Development of mutation detection pipelines
(Hao Hu; together with Stefan Haas and co-workers, Dept. Computational Molecular Biology)
Various members of the Department of Computational Molecular Biology (Head: Martin Vingron) contributed to this effort by developing a bioinformatic mutation detection pipeline, which was first used to look for de novo mutations on the X-chromosome in patient-parent trios with a suspected X-linked dominant disorders (Chen W. et al, unpublished observations). Later on, this pipeline was instrumental in our comprehensive collaborative effort to identify the molecular defects underlying X-linked mental retardation (see below).
Independently, Hao Hu developed another algorithm for identifying pathogenic changes in whole genome and whole exome sequences. This algorithm has been employed successfully to look for mutations in consanguineous families with autosomal recessive ID and has been described in several publications5; a more comprehensive description is in preparation. Since 2010, these methods have become the mainstay of our research into the genetic causes of ID and related disorders.

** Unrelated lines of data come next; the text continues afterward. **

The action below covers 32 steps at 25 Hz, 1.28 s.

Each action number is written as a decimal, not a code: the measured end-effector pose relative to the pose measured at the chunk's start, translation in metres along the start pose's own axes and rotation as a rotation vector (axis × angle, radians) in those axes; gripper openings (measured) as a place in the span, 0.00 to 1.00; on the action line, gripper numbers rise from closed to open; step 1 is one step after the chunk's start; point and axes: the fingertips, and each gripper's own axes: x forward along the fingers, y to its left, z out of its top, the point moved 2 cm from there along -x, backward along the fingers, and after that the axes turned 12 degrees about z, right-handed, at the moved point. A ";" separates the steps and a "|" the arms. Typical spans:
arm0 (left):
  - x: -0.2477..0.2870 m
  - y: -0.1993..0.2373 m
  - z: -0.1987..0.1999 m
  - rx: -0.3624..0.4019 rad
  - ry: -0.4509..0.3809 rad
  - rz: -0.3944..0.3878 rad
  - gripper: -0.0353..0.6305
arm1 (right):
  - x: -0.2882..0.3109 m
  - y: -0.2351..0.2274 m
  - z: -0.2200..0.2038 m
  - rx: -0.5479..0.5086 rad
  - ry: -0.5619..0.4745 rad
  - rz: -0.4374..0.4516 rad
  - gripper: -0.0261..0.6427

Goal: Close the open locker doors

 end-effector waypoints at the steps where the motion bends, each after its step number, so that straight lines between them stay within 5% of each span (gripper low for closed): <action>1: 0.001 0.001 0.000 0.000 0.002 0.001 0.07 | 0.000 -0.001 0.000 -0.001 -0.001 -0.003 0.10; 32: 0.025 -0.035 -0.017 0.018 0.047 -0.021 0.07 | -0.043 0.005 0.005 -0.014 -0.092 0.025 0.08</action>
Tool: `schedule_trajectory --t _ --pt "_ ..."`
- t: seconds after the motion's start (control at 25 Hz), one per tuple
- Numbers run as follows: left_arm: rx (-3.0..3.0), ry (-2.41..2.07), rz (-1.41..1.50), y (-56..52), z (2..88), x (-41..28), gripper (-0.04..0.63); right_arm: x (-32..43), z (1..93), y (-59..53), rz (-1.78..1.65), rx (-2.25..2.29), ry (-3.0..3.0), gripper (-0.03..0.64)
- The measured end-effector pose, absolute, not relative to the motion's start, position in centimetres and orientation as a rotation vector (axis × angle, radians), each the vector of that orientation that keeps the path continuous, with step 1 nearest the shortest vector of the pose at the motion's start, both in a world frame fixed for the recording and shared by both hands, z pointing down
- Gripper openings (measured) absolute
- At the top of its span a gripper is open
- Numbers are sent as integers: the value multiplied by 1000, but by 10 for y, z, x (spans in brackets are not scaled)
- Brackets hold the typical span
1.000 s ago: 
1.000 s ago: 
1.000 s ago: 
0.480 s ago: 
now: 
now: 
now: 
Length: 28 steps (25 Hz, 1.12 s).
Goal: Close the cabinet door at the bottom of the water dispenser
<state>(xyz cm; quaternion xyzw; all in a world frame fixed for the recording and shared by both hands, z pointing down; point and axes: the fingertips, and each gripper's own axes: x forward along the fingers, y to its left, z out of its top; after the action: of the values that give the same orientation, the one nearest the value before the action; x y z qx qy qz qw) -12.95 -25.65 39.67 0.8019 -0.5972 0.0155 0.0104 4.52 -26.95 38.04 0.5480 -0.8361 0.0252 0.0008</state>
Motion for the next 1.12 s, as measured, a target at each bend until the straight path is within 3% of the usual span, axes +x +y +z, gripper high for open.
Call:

X-linked ID genes: draining the pond
(Vera Kalscheuer, Hao Hu, Chen Wei, Thomas Wienker; in cooperation with Stefan Haas, Tomasz Zemojtel, Martin Vingron, Dept. Computational Molecular Biology)

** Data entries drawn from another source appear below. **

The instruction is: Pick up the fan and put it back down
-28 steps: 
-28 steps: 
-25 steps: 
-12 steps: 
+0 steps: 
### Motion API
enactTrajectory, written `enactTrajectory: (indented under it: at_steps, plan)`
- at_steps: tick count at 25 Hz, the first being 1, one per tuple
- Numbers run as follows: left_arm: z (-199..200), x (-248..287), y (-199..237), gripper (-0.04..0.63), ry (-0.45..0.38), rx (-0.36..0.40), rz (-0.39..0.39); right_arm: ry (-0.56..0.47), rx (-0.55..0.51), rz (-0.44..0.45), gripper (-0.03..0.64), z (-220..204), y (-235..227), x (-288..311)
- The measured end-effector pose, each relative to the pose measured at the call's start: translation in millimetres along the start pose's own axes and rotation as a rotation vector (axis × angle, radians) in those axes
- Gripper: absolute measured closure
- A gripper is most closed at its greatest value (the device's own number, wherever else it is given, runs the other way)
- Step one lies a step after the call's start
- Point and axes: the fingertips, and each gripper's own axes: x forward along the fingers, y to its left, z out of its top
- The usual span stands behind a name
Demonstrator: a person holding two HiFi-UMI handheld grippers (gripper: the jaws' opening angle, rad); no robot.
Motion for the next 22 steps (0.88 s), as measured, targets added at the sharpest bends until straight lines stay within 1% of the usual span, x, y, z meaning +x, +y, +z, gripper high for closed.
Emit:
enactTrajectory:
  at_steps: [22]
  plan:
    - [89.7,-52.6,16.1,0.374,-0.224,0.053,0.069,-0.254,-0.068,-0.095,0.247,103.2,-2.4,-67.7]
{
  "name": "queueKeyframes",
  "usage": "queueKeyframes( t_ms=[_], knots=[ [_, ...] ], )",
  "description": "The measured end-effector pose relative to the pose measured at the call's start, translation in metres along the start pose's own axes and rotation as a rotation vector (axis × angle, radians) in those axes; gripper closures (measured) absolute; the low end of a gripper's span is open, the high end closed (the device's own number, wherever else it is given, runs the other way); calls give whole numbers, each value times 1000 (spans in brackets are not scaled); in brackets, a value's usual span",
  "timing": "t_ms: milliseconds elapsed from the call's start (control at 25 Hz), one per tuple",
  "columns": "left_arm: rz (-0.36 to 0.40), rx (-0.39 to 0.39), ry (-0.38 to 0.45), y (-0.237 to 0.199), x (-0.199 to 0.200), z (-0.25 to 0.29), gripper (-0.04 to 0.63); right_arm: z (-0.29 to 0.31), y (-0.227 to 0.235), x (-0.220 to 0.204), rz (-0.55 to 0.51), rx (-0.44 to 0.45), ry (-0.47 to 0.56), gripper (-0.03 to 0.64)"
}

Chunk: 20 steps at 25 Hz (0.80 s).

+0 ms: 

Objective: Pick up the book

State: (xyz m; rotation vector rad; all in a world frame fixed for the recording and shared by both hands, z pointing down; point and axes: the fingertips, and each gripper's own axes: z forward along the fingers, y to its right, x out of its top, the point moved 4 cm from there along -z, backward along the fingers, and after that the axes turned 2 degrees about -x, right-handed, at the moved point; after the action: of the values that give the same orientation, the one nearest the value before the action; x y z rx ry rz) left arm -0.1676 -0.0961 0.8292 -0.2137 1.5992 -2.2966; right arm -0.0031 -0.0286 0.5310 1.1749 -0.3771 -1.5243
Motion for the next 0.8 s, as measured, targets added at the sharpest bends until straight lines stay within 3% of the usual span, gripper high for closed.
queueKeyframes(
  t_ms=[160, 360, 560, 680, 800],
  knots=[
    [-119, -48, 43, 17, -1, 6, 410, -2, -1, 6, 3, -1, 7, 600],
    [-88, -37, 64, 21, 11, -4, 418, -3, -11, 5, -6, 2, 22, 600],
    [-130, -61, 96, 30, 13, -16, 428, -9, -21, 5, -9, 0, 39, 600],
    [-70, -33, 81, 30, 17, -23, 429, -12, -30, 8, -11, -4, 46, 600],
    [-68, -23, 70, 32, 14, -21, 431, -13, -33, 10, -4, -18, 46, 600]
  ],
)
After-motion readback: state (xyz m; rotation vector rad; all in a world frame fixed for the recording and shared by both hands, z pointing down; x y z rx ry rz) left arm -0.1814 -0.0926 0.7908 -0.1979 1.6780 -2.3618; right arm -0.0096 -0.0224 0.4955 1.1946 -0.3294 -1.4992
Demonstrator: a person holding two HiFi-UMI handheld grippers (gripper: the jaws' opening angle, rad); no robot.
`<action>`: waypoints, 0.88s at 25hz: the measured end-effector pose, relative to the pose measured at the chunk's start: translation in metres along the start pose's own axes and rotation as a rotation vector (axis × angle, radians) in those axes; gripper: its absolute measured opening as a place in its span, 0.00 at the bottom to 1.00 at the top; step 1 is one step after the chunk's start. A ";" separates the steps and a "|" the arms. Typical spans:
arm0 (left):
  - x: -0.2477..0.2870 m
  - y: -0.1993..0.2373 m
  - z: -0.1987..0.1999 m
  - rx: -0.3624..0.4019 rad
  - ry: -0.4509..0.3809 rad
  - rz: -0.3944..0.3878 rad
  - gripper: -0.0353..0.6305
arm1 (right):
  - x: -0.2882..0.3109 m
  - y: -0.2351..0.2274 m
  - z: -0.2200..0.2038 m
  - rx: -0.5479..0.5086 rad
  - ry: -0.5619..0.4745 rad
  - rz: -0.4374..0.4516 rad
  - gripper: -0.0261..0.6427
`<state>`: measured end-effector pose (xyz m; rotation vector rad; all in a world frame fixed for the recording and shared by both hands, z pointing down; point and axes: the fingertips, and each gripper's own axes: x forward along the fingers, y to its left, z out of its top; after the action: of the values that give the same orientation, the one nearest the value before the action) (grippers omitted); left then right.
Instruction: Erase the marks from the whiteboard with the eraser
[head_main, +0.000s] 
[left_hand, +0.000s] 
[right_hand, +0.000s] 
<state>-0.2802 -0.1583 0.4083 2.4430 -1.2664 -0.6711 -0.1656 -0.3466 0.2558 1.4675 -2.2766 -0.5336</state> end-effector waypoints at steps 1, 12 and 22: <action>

Employing a custom-made hybrid capture kit to enrich 7591 X-chromosomal exons, or 875 genes, we have performed targeted exon sequencing in 248
European families with X-linked forms of ID. In the vast majority of these families, X-linkage was virtually certain because of affected males in separate sibships that were connected through healthy females. Apparently deleterious DNA variants were identified in 13 genes that had not been implicated in ID before, and their identity as novel genes for X-linked ID (XLID) was corroborated in various ways. This study raises the number of known XLID genes to 110. Using the same parameters to distinguish pathogenic from clinically irrelevant sequence variants, we have also reanalyzed the results of a previous study encompassing 208 Caucasian families, which had been screened for mutations by large-scale Sanger sequencing6. Under the (plausible) assumption that the cohorts analyzed by the two studies are part of the same population, this enabled us to estimate the total number of XLID genes as 123 (95% confidence limits: 91-155). This estimate is lower than expected and cannot be reconciled easily with our finding that mutations in the known 110 genes account for at most 71% of the XLID families. One possible explanation for this discrepancy is that most of the missing mutations may reside in non-coding, e.g. intronic sequences which were not analyzed in these studies (Kalscheuer et al, unpublished).

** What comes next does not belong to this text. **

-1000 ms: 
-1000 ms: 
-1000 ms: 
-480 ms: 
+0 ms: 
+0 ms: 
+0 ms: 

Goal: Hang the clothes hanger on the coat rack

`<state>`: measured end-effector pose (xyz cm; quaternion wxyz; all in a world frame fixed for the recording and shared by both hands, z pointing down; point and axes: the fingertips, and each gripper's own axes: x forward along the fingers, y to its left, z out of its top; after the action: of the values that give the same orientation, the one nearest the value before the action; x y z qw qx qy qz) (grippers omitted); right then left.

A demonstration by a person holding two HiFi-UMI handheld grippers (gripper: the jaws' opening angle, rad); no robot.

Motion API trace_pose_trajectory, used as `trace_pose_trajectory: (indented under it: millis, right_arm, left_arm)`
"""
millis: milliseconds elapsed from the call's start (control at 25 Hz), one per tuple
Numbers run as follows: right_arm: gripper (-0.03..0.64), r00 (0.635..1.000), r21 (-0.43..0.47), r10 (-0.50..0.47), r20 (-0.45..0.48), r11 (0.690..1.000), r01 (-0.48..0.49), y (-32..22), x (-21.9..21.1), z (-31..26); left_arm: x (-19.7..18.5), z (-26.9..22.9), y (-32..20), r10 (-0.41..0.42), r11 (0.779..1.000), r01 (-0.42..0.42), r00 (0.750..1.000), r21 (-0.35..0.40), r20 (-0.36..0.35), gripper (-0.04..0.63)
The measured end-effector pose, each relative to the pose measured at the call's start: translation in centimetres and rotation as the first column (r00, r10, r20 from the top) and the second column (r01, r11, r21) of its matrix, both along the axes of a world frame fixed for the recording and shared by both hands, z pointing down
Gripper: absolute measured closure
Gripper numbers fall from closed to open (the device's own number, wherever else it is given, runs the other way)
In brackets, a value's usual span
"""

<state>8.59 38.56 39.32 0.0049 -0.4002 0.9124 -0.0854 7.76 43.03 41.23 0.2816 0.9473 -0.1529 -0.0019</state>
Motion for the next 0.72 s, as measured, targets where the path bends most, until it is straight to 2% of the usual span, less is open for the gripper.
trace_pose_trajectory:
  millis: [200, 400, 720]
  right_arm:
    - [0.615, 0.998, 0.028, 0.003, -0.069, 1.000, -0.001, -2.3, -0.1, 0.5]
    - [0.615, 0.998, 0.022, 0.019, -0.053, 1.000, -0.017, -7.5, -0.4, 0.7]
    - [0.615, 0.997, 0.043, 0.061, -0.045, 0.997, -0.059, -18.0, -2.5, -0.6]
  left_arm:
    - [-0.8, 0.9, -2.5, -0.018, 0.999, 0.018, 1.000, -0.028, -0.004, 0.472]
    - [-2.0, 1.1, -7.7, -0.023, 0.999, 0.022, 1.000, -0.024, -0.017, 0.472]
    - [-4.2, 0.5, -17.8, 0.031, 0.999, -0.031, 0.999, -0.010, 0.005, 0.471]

A plethora of novel genes for autosomal recessive forms of ID (ARID)
(Andreas Kuss, Andreas Tzschach, Hao Hu, Masoud Garshasbi, Luciana Musante, Thomas Wienker)
Following up on a previous, pioneering study to identify novel ARID loci and to assess the genetic heterogeneity of this condition3, we have performed array-based SNP typing and linkage mapping in 300 consanguineous Iranian and German families. In 27 of these families, a single homozygous interval was observed, and at least 14 novel ARID loci could be identified7. Starting in 2006, when only three ARID genes had been reported,3 mutation screening of all genes located single linkage intervals has revealed numerous novel genes for syndromic or non- syndromic forms of ID (see Table 1).